Unless we shooting jumpers with them, how can you say, who goes left better than who...when so many players do it so well...and over like 60 years of NBA ball

this thread should be universal-ton


----------



## kbird (Dec 7, 2006)

J. Williams cannot handle crap, he carries and travels just like AI.
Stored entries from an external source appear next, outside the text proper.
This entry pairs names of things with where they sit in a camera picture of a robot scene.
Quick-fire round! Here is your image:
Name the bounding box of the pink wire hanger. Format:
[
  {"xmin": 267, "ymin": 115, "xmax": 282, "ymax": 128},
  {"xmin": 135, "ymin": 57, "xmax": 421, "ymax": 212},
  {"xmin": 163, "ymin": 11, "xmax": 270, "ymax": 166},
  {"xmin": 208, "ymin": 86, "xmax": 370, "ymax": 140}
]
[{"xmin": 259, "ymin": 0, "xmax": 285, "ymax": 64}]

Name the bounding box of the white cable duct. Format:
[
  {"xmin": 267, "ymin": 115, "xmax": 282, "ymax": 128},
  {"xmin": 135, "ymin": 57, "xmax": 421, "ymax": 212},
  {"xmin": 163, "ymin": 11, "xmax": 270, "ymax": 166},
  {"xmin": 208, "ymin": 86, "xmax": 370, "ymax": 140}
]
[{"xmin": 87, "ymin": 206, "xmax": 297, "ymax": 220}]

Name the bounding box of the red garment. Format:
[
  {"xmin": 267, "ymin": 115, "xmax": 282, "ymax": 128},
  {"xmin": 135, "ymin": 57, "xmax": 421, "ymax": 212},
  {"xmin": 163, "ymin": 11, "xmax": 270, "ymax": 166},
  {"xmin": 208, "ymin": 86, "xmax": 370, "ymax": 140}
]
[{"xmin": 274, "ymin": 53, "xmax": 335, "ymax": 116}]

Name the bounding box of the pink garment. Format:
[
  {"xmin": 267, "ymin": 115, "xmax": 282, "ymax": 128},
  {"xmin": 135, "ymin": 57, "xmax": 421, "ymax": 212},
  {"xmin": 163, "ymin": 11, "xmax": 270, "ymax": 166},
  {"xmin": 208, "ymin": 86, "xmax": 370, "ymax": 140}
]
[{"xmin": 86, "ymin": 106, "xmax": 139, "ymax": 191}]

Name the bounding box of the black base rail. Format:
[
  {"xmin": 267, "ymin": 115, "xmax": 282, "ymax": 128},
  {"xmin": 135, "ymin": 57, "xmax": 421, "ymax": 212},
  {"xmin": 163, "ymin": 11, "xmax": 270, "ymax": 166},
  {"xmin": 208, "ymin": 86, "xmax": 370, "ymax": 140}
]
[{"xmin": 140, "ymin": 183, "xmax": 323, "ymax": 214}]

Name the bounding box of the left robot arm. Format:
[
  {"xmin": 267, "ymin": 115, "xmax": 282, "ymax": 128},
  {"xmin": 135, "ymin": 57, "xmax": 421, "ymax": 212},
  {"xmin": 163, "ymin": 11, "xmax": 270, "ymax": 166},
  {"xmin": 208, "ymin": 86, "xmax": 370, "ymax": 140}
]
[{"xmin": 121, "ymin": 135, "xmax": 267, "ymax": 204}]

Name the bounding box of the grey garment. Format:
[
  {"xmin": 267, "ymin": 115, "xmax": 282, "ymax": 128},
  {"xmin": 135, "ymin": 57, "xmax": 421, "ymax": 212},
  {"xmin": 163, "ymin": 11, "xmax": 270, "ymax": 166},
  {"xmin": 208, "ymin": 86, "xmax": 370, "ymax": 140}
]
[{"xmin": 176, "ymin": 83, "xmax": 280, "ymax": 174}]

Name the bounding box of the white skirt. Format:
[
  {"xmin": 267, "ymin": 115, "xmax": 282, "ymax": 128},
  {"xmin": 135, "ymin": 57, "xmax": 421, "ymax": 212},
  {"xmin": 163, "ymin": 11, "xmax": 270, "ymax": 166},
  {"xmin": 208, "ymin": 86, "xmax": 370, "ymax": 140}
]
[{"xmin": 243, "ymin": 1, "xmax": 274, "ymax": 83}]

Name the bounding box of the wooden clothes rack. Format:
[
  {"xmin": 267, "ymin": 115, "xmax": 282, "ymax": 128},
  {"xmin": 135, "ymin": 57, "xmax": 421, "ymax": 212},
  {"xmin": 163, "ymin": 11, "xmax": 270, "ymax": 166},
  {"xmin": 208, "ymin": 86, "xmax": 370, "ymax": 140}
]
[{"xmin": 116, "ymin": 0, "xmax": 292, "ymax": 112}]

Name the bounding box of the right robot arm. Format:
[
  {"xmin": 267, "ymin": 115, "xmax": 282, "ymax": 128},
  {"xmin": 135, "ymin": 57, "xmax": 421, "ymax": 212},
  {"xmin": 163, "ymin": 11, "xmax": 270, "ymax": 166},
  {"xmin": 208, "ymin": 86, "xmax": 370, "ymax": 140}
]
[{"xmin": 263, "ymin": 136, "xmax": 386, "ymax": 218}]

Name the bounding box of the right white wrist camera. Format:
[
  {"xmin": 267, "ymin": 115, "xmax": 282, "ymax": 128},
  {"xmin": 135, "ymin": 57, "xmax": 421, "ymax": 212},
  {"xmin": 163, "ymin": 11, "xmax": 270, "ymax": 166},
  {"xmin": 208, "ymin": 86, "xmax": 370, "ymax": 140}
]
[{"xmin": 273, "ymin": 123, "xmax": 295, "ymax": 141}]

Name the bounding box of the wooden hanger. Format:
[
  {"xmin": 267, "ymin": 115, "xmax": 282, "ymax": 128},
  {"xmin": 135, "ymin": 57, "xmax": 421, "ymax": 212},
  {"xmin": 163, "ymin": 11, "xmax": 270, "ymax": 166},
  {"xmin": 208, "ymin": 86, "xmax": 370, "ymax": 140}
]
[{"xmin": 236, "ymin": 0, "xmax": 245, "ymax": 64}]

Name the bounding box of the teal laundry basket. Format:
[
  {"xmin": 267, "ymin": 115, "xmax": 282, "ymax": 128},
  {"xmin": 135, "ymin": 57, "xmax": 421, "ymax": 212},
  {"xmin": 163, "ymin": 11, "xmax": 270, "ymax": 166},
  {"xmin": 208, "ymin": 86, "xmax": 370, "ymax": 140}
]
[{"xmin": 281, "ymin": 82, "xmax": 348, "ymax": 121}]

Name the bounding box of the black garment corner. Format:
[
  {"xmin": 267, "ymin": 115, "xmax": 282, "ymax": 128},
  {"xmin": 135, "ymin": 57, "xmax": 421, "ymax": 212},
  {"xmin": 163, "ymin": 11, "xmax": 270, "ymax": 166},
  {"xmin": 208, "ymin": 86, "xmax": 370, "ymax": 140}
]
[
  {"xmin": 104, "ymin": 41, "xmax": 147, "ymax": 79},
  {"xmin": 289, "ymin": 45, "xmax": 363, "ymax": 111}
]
Isiah or Tim Hardway were good, KJ, Stockton ( although he carried later in his carrer too, I guess if you let them they'll do it ).
Anyway, nobody from 1995 on qualifies, because they all caryy all the time. That's not ball handling. It is still against the rules, they just don't call it, because they don't care, as long as you pay to watch, who cares about the game.


----------



## Dre (Jun 20, 2003)

Maravich, Cousy, Alston, or Shammgod. No joke on Shammgod. Technically he got in the league, and he has one of the best handles ever :whoknows:

Can you guys please use the History forum? If your thread title or main question contains "in the history" chances are it's going to end up there regardless.


----------



## King Sancho Fantastic (Jul 19, 2005)

Mugsy Bogues


----------



## Dee-Zy (Jan 12, 2006)

no skip??????


----------



## GNG (Aug 17, 2002)

Tim Hardaway.


----------



## OneBadLT123 (Oct 4, 2005)

Rawse said:


> Tim Hardaway.


First name that came to my head when i read the title.


----------



## HB (May 1, 2004)

Pistol Pete was the first guy that came to mind


----------



## lessthanjake (Jul 4, 2005)

Shawn Bradley without a doubt


----------



## WildByNature (Jul 13, 2005)

OneBadLT123 said:


> Quote:
> 
> 
> Rawse said:
> ...


I agree...


----------



## bootstrenf (May 24, 2006)

*uneccessary*


----------



## Fray (Dec 19, 2005)

Rafer "Skip To My Lou" Alston.


----------



## bootstrenf (May 24, 2006)

john stockton


----------



## Minstrel (Dec 31, 2002)

Tim Hardaway, Bob Cousy, Michael Jordan.

Hate to insert His name into yet another "best of" thread, but if I needed someone to handle the ball through traffic and absolutely couldn't survive a turnover, Jordan would definitely be one of the guys I'd look to.


----------



## jericho (Jul 12, 2002)

Cousy as the revolutionary. Maravich as the ultimate showman. Tim Hardaway as the waterbug. And nice call by Minstrel on Jordan as the clutch performer. I think that's my list.


----------



## neoxsupreme (Oct 31, 2005)

Zeke


----------



## Jordan23Forever (May 14, 2005)

Minstrel said:


> Tim Hardaway, Bob Cousy, Michael Jordan.
> 
> Hate to insert His name into yet another "best of" thread, but if I needed someone to handle the ball through traffic and absolutely couldn't survive a turnover, Jordan would definitely be one of the guys I'd look to.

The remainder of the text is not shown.